▶ **Work request**
Quote from the first line below through the line that contains "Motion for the", both included, and leave the pictures out.

--- START ---

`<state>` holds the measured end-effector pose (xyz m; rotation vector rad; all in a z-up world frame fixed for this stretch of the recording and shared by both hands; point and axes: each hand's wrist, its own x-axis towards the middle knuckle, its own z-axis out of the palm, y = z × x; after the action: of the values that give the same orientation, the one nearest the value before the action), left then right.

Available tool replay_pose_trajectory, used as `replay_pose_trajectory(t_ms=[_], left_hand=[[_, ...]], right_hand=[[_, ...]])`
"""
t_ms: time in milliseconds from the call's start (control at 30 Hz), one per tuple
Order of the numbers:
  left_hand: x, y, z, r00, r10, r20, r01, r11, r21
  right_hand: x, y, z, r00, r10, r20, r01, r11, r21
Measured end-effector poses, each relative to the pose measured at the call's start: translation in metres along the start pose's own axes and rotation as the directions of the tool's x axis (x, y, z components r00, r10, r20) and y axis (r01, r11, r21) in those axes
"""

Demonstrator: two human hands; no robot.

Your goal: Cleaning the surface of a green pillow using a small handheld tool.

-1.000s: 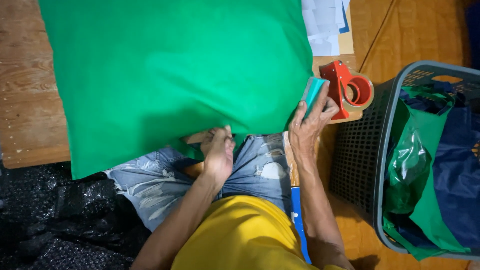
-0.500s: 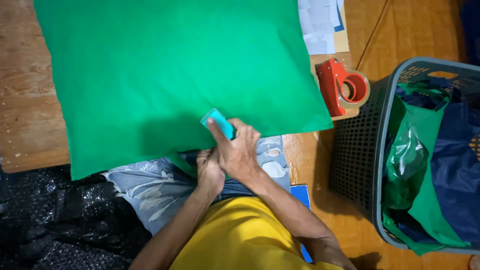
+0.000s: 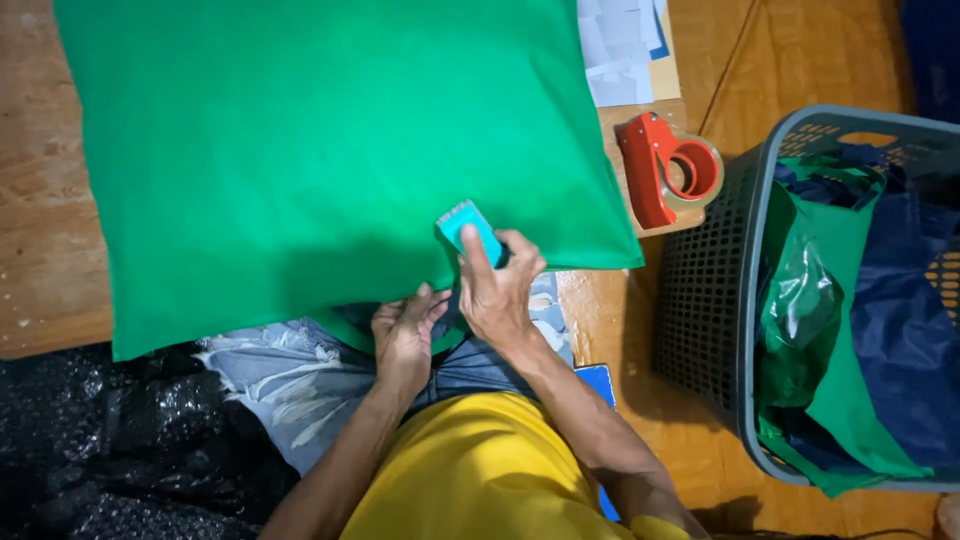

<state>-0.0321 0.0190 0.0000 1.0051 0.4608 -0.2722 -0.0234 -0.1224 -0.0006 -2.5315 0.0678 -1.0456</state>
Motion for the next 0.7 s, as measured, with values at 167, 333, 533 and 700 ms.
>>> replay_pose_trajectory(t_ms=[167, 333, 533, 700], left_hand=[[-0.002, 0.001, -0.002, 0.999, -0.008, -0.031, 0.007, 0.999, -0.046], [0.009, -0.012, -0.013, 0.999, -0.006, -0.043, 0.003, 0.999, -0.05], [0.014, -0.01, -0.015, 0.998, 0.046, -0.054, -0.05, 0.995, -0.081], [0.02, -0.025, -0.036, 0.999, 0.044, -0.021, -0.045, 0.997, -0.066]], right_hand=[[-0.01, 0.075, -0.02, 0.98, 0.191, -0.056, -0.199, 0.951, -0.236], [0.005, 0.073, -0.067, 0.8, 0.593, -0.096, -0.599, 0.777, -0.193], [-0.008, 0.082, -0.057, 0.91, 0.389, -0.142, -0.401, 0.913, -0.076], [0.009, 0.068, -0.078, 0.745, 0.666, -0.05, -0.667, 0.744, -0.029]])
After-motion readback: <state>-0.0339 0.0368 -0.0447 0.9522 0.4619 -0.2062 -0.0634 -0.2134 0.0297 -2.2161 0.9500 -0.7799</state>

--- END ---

▶ **Solution for this exercise**
`<state>` holds the measured end-effector pose (xyz m; rotation vector rad; all in a z-up world frame fixed for this stretch of the recording and shared by both hands; point and axes: each hand's wrist, its own x-axis towards the middle knuckle, its own z-axis out of the palm, y = z × x; after the action: of the values that give the same orientation, the one nearest the value before the action), left then right.

Available tool replay_pose_trajectory, used as `replay_pose_trajectory(t_ms=[_], left_hand=[[_, ...]], right_hand=[[_, ...]])`
"""
t_ms: time in milliseconds from the call's start (control at 30 Hz), one per tuple
Order of the numbers:
  left_hand: x, y, z, r00, r10, r20, r01, r11, r21
  right_hand: x, y, z, r00, r10, r20, r01, r11, r21
Measured end-effector poses, each relative to the pose measured at the call's start: translation in metres along the start pose's own axes and rotation as the directions of the tool's x axis (x, y, z components r00, r10, r20) and y axis (r01, r11, r21) in those axes
"""

Demonstrator: two human hands; no robot.

Your goal: Cleaning the surface of a green pillow using a small handheld tool.

-1.000s: 
-0.500s: 
+0.000s: 

<state>-0.0321 0.0190 0.0000 1.0051 0.4608 -0.2722 -0.0234 -0.1224 -0.0006 -2.5315 0.0678 -1.0456</state>
Motion for the next 0.7 s, as measured, with values at 167, 333, 533 and 700 ms.

What appears above is the full answer.